Buehler: Realistically, user fees would be one way to provide additional resources. We have been working with appropriated funds.

DT: Do you have enough money in the budget to meet your goals?

Buehler: I'm hopeful that we can reach our goal. In the 2008 budget the President has proposed $15 million-$10 million through user fees and $5 million through appropriated funds. But the appropriations process has just begun. We have also had $5 million appropriated for the remainder of FY '07. That would be enough to be able to hire the people. We can no longer just add one or two people here or there to be able to close the gap that we need to close; we have to be able to add one or two teams or another division.
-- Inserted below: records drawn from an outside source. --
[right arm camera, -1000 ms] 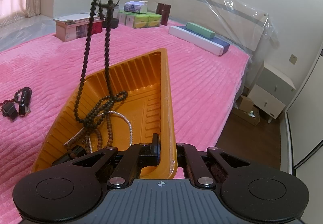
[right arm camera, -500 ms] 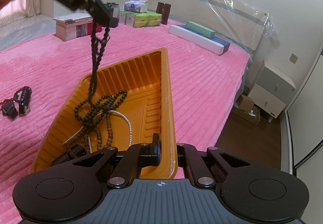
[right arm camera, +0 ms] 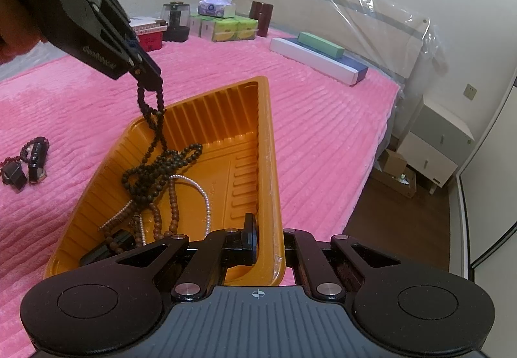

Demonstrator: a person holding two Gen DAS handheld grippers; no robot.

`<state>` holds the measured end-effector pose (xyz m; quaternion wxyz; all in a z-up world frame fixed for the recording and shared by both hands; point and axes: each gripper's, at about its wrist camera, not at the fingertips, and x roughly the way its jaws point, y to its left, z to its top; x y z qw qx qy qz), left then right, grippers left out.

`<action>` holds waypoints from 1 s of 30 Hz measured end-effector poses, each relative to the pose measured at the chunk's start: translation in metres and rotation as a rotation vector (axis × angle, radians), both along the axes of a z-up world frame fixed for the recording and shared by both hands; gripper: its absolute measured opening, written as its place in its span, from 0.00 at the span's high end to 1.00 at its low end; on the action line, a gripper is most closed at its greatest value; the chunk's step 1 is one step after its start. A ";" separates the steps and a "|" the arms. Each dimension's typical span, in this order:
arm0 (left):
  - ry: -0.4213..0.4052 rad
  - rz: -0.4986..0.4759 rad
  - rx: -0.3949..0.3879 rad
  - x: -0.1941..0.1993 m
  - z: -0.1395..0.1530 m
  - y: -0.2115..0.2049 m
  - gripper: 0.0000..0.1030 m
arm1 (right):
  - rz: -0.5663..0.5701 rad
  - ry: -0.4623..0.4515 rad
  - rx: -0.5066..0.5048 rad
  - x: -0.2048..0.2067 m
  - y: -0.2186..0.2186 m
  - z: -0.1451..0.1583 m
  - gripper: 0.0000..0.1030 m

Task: Organize jewelry
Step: 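Lower the dark bead necklace into the orange tray and open the left tool, then grasp the red bead bracelet with gold charm using the left tool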

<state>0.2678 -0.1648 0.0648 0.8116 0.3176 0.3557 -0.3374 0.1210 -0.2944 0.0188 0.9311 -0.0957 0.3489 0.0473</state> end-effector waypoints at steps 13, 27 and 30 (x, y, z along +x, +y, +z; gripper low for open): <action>-0.012 0.052 -0.065 0.003 0.016 0.012 0.88 | -0.002 -0.001 -0.001 0.001 -0.001 0.000 0.97; -0.066 0.272 -0.215 -0.033 0.035 0.128 0.80 | 0.007 0.009 -0.012 0.000 -0.001 0.001 0.96; -0.081 0.349 -0.222 -0.049 0.029 0.164 0.79 | 0.010 0.010 -0.015 0.000 0.000 0.002 0.96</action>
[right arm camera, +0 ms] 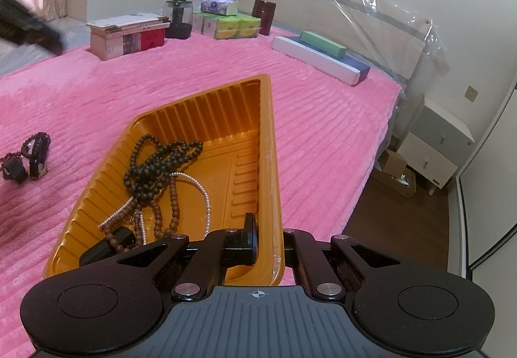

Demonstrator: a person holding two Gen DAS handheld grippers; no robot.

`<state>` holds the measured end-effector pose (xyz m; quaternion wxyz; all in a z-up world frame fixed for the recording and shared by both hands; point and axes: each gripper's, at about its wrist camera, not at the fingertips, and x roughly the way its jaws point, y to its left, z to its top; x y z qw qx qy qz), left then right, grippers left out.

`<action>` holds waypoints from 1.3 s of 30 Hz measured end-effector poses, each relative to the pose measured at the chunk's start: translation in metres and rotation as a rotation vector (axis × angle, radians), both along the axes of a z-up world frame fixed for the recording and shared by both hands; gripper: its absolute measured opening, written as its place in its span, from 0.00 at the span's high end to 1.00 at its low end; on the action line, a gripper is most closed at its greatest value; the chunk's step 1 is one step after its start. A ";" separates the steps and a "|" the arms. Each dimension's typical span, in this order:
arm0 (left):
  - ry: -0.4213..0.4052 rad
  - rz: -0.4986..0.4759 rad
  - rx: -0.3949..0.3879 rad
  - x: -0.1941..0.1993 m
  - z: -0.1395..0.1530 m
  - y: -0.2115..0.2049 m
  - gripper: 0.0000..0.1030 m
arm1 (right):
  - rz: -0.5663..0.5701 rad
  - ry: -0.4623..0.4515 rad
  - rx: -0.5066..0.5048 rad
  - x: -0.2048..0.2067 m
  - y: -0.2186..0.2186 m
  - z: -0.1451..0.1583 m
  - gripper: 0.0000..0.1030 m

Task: Organize jewelry
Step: 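Grasp the red bead bracelet with gold charm using the left tool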

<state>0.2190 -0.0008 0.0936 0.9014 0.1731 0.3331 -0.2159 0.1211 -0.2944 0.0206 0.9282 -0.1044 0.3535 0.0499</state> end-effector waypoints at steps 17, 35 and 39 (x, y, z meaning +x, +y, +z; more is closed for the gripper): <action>-0.029 0.440 -0.054 -0.095 -0.090 0.122 0.63 | 0.004 -0.001 -0.007 -0.002 0.001 0.000 0.96; 0.054 0.663 -0.261 -0.097 -0.141 0.127 0.64 | -0.001 0.000 -0.004 -0.004 -0.001 0.001 0.96; 0.072 0.700 -0.288 -0.092 -0.150 0.126 0.73 | -0.005 0.004 -0.003 -0.004 0.000 0.001 0.96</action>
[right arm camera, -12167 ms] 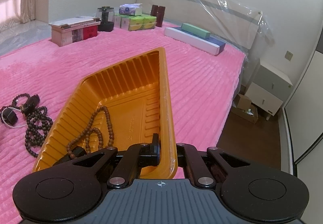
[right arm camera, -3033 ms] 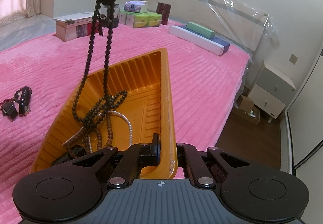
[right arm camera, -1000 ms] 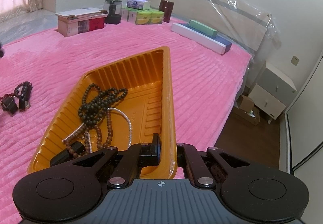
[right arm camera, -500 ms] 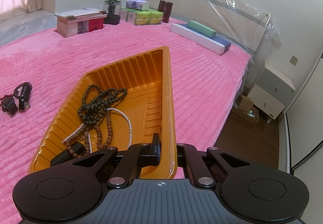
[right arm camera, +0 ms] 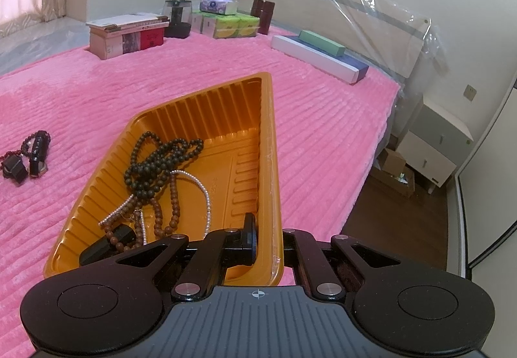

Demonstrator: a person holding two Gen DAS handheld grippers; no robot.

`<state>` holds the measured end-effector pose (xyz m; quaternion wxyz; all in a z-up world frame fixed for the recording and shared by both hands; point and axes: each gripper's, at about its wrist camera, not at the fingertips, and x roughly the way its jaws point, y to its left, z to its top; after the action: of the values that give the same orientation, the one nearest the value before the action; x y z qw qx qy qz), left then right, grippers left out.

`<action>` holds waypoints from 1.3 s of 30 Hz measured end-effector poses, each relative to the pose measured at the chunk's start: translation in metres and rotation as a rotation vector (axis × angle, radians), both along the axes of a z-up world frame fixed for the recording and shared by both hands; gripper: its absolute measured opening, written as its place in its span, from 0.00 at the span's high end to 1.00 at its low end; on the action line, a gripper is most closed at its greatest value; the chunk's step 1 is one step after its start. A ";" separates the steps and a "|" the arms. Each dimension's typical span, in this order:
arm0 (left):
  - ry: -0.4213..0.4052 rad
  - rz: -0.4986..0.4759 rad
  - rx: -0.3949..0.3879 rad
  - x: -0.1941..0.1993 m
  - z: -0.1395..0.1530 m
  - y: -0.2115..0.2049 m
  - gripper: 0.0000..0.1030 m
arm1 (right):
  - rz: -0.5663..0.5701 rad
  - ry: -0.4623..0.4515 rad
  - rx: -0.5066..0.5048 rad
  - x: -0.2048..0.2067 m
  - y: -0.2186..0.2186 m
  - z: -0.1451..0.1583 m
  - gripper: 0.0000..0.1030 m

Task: Organize jewelry
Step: 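Grasp the red bead bracelet with gold charm using the left tool, then carry the red bead bracelet into the tray and open the left tool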

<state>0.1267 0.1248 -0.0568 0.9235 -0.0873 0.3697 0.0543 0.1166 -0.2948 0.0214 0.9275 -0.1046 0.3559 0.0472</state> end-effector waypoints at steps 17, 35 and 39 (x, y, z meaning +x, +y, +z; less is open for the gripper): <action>0.001 -0.011 0.046 0.007 -0.006 -0.009 0.93 | -0.011 0.006 -0.004 0.003 0.002 -0.004 0.96; -0.011 -0.125 0.147 -0.013 0.047 0.009 0.95 | -0.010 0.004 -0.004 0.001 0.001 -0.005 0.96; -0.011 -0.176 0.181 -0.012 0.054 0.006 0.95 | -0.009 0.004 -0.004 0.002 0.002 -0.005 0.96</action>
<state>0.1145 0.1309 -0.0023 0.9307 0.0289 0.3645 0.0060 0.1191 -0.2928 0.0168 0.9267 -0.1048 0.3584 0.0427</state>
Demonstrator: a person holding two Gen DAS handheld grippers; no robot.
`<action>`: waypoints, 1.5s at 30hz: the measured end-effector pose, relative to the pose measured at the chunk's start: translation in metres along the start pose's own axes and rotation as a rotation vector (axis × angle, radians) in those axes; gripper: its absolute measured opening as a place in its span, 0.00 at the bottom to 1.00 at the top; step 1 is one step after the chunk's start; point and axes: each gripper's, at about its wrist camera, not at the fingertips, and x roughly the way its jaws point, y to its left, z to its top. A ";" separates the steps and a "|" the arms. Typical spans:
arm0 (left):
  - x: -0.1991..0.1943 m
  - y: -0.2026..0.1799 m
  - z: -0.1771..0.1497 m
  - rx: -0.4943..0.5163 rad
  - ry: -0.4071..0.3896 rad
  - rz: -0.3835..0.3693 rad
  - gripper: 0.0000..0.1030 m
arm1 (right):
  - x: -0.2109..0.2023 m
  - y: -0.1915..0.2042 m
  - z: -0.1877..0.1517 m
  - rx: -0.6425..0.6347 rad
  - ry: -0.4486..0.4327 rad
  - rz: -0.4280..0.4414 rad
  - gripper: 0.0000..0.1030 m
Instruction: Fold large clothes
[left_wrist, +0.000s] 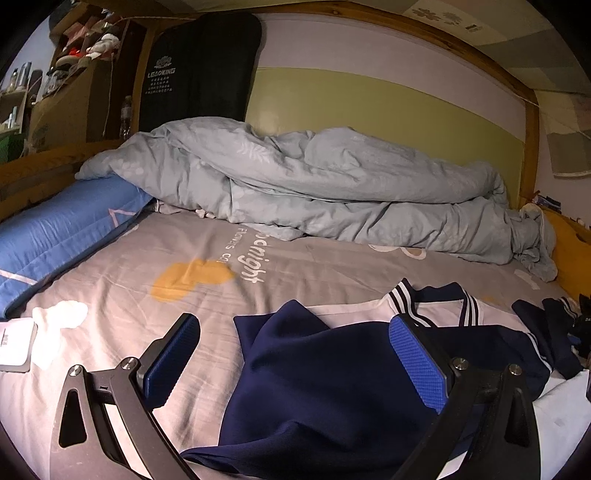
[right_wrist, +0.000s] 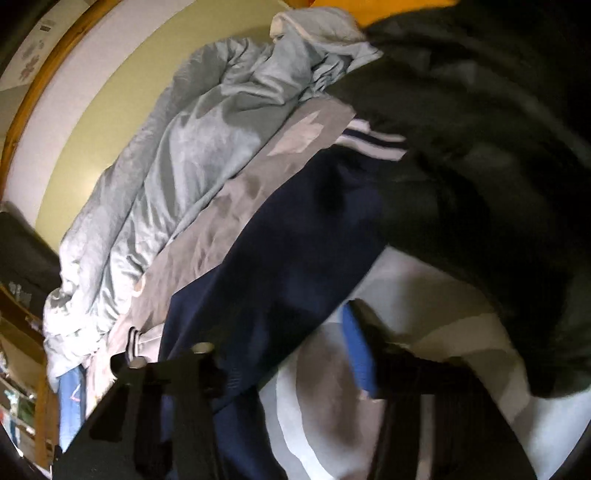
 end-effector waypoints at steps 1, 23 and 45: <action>0.000 -0.002 0.000 0.010 -0.001 0.001 1.00 | 0.001 -0.002 -0.001 0.005 0.006 -0.014 0.16; -0.010 -0.007 0.001 0.036 -0.047 0.008 1.00 | -0.040 0.202 -0.130 -0.657 0.231 0.312 0.02; -0.030 -0.091 0.007 0.147 -0.042 -0.193 1.00 | -0.071 0.175 -0.085 -0.562 -0.105 0.041 0.44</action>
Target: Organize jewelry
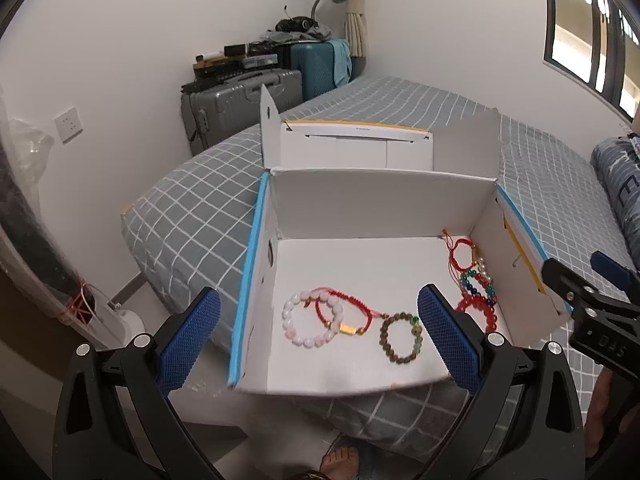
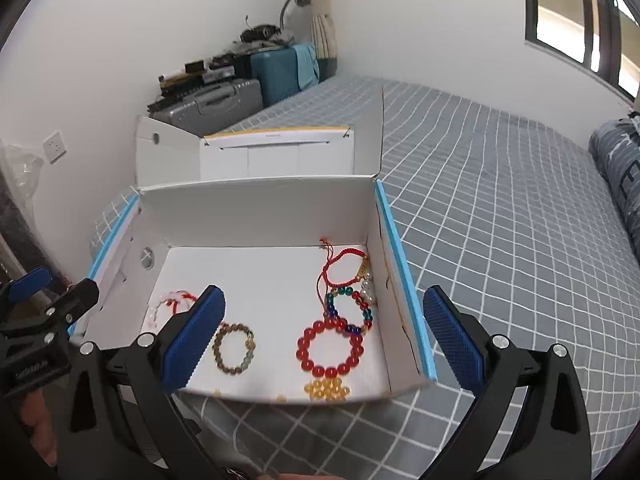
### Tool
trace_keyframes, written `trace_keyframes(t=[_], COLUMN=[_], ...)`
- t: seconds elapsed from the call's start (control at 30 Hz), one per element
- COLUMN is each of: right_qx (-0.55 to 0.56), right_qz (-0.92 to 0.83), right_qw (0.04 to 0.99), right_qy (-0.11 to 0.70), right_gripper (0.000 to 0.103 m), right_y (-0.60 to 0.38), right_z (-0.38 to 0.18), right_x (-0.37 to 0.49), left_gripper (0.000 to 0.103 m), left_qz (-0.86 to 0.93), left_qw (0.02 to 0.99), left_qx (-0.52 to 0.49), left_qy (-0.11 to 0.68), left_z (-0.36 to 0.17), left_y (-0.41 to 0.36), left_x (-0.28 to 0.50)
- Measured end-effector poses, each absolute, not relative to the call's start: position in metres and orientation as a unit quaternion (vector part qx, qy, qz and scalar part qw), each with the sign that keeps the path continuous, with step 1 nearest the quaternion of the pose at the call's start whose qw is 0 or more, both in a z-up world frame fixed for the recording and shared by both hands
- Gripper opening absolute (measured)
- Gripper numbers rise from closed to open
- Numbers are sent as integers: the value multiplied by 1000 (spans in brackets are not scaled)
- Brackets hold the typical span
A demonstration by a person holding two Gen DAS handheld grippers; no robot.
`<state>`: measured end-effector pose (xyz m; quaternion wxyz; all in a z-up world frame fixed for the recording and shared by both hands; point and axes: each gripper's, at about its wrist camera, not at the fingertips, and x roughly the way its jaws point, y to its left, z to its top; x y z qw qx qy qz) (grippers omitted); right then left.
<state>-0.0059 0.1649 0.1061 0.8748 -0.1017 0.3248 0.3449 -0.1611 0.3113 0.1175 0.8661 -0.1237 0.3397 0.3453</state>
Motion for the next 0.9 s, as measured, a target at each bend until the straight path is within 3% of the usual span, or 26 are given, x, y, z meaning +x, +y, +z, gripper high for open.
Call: trace_keyframes(t=[0.37, 0.9], right_qx=[-110, -109], right_qz=[339, 338], right_qw=[881, 882], right_qy=[312, 310], right_gripper=[95, 95], right_y=[121, 110], right_z=[88, 81], right_x=[-52, -58], left_gripper=[97, 97], left_qz=[344, 332], left_qw=[871, 870], left_qx=[-114, -120], left_qy=[332, 344], left_z=[97, 80], left_y=[272, 259], left_x=[-204, -205])
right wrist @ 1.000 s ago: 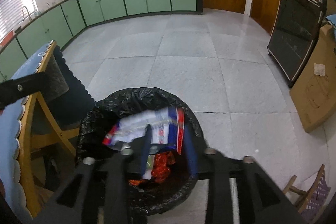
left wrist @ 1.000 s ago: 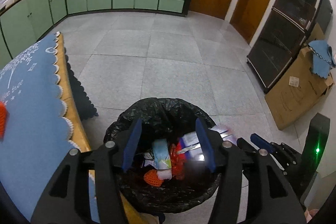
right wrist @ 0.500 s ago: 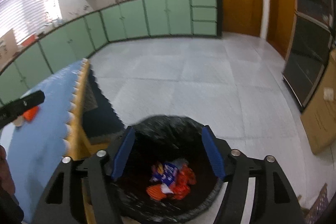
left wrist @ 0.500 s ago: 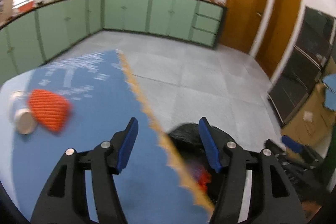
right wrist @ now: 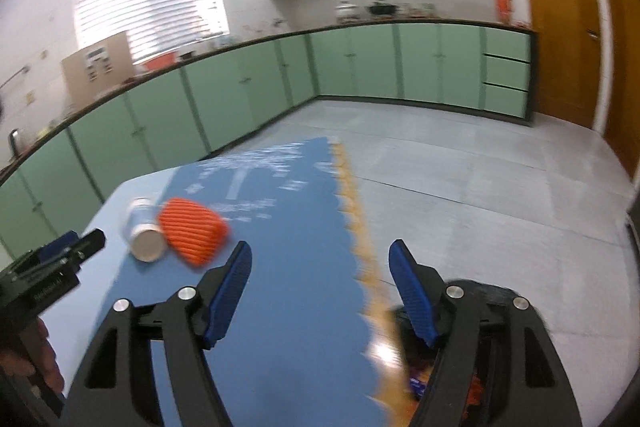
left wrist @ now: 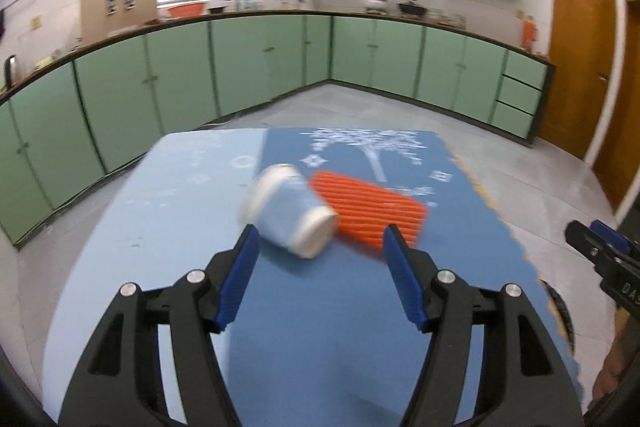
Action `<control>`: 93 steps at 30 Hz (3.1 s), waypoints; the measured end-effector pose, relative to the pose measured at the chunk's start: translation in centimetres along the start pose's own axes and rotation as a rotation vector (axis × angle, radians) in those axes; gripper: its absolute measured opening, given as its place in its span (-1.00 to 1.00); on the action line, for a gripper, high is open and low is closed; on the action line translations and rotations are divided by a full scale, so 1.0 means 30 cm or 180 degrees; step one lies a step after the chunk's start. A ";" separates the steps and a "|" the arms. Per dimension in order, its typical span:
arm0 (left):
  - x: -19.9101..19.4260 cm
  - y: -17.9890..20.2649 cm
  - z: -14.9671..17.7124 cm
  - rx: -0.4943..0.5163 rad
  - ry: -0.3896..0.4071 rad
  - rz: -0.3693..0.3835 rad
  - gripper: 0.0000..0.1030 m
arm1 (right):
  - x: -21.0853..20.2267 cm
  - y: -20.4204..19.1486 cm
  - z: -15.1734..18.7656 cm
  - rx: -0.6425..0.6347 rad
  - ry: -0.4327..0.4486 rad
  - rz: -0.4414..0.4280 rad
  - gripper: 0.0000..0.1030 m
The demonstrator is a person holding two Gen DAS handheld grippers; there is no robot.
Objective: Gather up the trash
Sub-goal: 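Move both tools back to the table and grasp the orange foam net with the right tool, then grasp the blue paper cup with the left tool while the right tool holds the net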
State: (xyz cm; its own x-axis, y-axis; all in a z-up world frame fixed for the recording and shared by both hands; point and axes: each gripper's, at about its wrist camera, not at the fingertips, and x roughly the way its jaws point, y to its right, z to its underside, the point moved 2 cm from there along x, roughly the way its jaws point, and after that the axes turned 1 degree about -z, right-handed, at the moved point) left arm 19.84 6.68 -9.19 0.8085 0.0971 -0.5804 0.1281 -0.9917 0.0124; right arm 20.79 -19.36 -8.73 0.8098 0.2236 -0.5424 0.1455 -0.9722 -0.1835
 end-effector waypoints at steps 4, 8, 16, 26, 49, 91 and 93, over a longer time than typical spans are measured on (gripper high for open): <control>0.034 -0.081 -0.009 -0.0038 0.0000 -0.0103 0.21 | 0.118 -0.160 -0.006 -0.0151 -0.0067 -0.0162 0.36; 0.079 -0.138 -0.006 -0.0046 -0.0034 -0.0133 0.21 | 0.226 -0.264 -0.007 -0.0245 -0.0169 -0.0213 0.33; 0.160 -0.172 0.003 -0.0103 -0.0120 -0.0096 0.21 | 0.373 -0.328 0.003 -0.0311 -0.0390 -0.0073 0.30; 0.204 -0.180 0.016 -0.0181 -0.0163 -0.0047 0.21 | 0.493 -0.346 0.022 -0.0394 -0.0759 -0.0105 0.10; 0.321 0.045 -0.054 -0.0081 -0.0231 -0.0039 0.54 | 0.412 -0.201 -0.014 -0.0204 -0.0553 0.0001 -0.86; 0.226 -0.060 0.018 -0.0547 -0.0378 -0.0050 0.48 | 0.415 -0.178 -0.003 -0.0196 -0.0543 0.0027 -0.86; 0.276 -0.044 0.014 -0.0551 -0.0437 -0.0116 0.48 | 0.416 -0.175 -0.003 -0.0181 -0.0547 0.0014 -0.86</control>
State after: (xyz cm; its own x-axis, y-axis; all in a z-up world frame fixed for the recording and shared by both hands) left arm 26.13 8.75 -14.36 0.7172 0.1087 -0.6883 0.2621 -0.9573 0.1220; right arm 30.19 -11.47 -14.47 0.7022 0.2233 -0.6760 0.1782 -0.9745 -0.1367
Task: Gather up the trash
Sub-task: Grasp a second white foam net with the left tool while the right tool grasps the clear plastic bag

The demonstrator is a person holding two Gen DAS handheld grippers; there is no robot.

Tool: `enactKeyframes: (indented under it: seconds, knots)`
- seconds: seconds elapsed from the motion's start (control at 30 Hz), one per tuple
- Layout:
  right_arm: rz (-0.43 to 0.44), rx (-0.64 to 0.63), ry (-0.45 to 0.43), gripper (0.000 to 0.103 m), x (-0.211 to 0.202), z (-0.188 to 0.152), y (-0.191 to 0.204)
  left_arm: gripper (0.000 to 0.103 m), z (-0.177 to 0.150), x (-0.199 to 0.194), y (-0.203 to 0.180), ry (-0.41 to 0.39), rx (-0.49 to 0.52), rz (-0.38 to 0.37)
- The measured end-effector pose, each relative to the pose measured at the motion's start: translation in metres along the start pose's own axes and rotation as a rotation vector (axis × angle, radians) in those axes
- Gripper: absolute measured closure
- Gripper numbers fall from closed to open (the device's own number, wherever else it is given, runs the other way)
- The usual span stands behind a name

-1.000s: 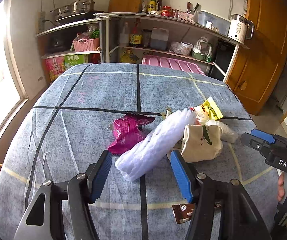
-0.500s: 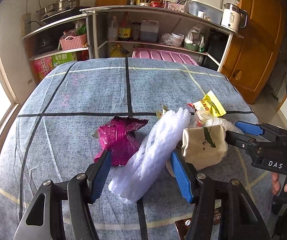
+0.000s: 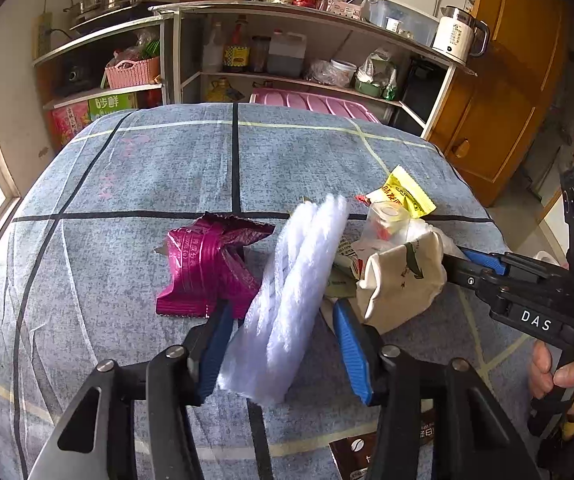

And we need some larger work units rather than just individuals. In 2006 we received more than 1,700 letters that have to be responded to individually. It's a tremendous workload for us.

DT: What has been the impact of citizen petitions?

Buehler: I'm not sure how many we had last year. But they are a significant resource drain. There are a number of resources dedicated to them by my office and by the Office of Chief Counsel and the Office of Regulatory Policy that respond to them. Many times the Office of New Drugs had to give an opinion on some of the challenges. It's difficult to make it a fast process. There has to be a lot of agreement, a lot of coordination between the different components of the agency, so that we can come up with what is an agency response.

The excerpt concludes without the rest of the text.